Using the records below, repeat exactly the lines from the one holding "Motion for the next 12" through the one holding "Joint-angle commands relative", both ends included, and no others.

[DATA PROVIDED — start]

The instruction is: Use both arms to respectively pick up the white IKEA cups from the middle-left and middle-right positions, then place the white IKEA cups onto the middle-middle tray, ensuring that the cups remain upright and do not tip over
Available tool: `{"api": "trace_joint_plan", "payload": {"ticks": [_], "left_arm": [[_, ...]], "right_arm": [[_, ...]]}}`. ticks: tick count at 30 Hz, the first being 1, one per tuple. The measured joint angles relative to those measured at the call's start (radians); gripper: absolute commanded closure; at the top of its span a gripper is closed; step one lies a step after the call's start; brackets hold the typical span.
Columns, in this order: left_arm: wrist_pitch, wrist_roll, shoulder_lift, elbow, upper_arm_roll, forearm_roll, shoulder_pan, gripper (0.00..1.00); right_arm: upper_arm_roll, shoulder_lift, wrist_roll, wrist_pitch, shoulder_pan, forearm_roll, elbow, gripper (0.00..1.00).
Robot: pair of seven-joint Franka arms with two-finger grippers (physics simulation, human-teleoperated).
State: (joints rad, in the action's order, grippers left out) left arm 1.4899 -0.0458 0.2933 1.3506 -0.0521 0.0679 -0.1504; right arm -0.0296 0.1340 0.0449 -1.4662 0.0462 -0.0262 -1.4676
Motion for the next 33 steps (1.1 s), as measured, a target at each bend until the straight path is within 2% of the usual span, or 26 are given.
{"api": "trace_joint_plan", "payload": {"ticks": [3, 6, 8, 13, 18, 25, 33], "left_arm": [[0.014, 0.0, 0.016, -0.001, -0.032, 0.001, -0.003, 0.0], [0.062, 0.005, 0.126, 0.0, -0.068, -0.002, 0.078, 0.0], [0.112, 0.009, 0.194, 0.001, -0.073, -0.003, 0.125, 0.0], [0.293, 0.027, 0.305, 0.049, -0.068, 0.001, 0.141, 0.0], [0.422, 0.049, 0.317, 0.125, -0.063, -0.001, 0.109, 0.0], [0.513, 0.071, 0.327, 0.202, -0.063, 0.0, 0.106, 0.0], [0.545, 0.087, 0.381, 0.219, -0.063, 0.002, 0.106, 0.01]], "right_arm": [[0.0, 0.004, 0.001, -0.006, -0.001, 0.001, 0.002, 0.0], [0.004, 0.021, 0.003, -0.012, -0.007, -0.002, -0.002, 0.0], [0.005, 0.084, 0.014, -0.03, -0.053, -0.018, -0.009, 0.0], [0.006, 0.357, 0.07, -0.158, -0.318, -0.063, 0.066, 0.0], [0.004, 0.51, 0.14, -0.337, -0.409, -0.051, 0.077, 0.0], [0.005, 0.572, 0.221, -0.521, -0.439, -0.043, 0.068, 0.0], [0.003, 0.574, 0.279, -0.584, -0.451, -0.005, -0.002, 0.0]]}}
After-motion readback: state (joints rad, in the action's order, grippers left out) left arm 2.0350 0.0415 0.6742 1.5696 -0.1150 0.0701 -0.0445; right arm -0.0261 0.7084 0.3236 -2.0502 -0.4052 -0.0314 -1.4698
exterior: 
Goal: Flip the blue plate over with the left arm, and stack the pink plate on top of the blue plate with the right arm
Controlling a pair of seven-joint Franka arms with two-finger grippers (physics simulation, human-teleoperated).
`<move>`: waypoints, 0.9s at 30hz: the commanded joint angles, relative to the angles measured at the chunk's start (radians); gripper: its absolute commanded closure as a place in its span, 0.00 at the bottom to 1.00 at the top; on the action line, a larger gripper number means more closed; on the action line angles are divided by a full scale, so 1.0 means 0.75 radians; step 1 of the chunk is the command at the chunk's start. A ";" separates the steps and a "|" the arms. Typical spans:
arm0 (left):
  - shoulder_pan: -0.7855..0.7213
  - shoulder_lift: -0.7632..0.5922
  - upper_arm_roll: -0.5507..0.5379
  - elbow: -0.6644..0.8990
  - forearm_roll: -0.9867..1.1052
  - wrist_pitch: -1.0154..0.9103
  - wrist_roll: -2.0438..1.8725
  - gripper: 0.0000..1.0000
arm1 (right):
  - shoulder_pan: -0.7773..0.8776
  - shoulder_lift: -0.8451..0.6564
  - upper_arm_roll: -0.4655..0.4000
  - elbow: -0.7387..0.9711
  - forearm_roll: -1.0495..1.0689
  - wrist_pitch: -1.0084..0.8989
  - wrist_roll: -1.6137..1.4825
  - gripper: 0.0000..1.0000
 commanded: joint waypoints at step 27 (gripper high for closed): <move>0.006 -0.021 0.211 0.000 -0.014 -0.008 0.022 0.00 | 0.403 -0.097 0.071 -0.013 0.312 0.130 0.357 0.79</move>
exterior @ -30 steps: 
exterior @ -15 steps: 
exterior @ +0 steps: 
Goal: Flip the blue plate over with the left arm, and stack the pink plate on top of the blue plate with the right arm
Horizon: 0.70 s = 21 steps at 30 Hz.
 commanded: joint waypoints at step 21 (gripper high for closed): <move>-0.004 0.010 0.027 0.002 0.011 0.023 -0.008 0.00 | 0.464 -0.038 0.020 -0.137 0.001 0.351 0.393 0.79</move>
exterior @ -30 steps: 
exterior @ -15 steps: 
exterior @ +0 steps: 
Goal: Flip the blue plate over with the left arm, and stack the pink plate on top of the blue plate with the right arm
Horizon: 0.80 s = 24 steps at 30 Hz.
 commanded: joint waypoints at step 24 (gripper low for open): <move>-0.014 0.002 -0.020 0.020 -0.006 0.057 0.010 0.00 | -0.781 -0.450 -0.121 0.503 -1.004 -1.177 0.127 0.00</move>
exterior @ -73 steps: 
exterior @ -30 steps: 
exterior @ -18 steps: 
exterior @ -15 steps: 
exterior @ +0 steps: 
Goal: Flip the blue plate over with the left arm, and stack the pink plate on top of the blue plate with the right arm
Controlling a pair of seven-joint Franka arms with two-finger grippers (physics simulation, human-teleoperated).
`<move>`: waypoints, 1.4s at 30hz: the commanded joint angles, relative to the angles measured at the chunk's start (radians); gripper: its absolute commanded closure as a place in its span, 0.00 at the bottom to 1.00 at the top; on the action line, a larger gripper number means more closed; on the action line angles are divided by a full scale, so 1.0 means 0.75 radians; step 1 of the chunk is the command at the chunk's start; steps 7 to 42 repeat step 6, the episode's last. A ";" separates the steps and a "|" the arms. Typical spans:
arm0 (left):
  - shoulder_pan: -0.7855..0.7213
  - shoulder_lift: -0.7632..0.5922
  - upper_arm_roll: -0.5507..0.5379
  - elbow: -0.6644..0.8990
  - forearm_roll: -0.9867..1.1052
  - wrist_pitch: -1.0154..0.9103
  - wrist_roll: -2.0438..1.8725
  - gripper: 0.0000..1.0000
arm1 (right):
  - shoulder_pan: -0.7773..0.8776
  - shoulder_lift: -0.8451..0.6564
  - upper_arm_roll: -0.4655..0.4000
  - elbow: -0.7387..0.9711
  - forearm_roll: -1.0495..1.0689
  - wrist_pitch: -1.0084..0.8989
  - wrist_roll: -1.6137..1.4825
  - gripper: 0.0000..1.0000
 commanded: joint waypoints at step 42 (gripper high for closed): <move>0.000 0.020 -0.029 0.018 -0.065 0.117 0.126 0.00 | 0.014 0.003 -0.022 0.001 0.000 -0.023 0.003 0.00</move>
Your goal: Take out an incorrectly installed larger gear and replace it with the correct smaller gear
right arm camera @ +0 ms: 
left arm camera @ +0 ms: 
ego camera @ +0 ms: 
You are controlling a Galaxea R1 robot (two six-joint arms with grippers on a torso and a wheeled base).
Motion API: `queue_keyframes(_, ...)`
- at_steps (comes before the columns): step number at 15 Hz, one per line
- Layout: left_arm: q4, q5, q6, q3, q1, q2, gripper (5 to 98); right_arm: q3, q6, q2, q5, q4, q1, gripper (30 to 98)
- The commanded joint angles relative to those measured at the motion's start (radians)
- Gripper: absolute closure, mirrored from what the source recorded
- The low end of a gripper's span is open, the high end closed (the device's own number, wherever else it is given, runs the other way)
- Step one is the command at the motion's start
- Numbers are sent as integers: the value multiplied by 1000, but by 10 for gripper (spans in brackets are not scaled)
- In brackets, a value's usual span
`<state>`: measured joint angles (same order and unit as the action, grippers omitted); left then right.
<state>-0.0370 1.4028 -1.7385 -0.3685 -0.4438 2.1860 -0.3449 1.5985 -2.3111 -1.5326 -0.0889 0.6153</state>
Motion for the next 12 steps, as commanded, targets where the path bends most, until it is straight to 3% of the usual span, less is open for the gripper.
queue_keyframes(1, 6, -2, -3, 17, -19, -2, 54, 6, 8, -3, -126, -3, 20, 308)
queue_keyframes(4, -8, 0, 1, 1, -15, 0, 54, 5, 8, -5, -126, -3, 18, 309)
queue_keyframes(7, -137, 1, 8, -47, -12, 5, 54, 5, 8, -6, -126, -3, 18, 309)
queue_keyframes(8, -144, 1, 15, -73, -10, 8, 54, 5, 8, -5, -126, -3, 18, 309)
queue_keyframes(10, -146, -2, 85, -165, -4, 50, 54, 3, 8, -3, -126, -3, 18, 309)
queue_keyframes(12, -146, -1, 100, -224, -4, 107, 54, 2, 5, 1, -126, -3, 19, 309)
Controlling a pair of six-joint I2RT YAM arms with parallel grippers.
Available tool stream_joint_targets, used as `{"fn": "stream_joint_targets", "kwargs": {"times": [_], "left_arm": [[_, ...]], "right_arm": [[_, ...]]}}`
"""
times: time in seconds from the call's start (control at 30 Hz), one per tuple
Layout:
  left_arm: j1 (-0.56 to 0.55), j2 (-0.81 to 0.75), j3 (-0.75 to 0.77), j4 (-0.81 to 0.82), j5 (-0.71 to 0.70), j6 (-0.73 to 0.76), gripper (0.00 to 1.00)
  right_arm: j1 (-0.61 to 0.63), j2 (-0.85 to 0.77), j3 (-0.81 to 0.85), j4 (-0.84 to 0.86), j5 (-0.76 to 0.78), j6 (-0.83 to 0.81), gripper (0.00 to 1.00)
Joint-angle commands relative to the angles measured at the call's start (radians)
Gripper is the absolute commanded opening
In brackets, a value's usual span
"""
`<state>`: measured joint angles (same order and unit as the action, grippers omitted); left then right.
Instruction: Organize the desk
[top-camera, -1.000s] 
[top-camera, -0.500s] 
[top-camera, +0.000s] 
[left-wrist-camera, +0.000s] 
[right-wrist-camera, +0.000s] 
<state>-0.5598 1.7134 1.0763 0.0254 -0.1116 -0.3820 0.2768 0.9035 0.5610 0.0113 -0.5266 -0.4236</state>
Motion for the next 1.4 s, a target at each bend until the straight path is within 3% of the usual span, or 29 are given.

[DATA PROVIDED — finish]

▶ _ANSWER SECTION_:
Motion for the next 12 steps, as commanded, targets where the path bends most, until it is straight to 3% of the usual span, less is open for the gripper.
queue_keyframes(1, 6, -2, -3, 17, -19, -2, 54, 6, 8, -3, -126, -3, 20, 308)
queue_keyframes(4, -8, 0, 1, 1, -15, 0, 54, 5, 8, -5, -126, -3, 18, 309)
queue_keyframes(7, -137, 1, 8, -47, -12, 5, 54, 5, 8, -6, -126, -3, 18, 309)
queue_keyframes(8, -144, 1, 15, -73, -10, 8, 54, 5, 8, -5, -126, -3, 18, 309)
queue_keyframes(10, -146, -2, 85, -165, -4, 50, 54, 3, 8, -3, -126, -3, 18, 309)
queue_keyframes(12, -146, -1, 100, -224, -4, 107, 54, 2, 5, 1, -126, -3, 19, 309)
Controlling a pair of six-joint I2RT YAM arms with parallel grippers.
Available tool stream_joint_targets, used as `{"fn": "stream_joint_targets", "kwargs": {"times": [_], "left_arm": [[_, ...]], "right_arm": [[_, ...]]}}`
"""
times: time in seconds from the call's start (control at 30 Hz), one per tuple
Layout:
  left_arm: j1 (-0.56 to 0.55), j2 (-0.81 to 0.75), j3 (-0.75 to 0.77), j4 (-0.81 to 0.82), j5 (-0.71 to 0.70), j6 (-0.73 to 0.76), gripper (0.00 to 1.00)
  right_arm: j1 (-0.61 to 0.63), j2 (-0.85 to 0.77), j3 (-0.81 to 0.85), j4 (-0.84 to 0.86), j5 (-0.76 to 0.78), j6 (-0.83 to 0.81), gripper (0.00 to 1.00)
Joint-angle commands relative to the angles measured at the call's start (radians)

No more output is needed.